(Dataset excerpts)

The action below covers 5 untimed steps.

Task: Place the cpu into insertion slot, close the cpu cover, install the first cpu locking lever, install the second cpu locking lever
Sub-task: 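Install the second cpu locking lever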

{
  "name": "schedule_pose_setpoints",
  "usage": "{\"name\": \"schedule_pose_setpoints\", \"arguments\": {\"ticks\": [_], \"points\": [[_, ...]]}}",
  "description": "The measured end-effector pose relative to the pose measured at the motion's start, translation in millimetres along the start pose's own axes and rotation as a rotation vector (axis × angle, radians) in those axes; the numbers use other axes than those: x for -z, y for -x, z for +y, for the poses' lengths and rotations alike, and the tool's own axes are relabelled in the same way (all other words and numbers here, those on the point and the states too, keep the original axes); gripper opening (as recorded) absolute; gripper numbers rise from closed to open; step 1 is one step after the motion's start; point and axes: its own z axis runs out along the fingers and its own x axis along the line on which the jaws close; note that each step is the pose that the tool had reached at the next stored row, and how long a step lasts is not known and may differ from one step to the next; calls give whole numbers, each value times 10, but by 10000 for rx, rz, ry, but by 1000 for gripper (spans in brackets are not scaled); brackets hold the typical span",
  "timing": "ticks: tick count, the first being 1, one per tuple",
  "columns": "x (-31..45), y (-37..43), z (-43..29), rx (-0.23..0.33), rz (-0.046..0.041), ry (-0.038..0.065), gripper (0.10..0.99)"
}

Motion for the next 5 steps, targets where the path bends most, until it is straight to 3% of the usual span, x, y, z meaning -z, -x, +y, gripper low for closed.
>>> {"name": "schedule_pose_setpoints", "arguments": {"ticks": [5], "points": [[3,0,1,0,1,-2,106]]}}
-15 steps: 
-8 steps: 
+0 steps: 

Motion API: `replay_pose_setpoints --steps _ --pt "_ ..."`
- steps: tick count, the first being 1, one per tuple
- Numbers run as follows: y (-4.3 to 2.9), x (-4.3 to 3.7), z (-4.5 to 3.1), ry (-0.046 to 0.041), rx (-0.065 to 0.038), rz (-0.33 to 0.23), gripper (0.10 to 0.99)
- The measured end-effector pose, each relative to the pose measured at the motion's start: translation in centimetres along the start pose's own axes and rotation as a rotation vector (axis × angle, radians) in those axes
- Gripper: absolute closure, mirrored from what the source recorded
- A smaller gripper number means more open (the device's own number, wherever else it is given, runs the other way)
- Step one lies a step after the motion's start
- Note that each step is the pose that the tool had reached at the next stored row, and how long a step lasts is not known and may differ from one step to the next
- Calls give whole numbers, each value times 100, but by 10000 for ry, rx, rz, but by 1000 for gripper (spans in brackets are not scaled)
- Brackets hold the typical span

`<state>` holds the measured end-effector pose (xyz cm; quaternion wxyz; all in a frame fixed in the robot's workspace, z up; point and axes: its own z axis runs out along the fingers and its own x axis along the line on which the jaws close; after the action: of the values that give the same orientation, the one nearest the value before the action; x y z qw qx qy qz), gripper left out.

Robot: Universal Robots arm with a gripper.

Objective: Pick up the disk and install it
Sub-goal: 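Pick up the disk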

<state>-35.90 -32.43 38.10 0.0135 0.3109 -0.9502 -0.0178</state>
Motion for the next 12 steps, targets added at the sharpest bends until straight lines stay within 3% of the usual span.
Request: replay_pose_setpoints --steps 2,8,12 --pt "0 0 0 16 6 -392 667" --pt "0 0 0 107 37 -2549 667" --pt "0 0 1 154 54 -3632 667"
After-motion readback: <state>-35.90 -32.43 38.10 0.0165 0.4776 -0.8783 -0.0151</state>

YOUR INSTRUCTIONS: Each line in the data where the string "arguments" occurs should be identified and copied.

ANSWER SPACE:
  "usage": "{\"name\": \"schedule_pose_setpoints\", \"arguments\": {\"ticks\": [_], \"points\": [[_, ...]]}}",
>>> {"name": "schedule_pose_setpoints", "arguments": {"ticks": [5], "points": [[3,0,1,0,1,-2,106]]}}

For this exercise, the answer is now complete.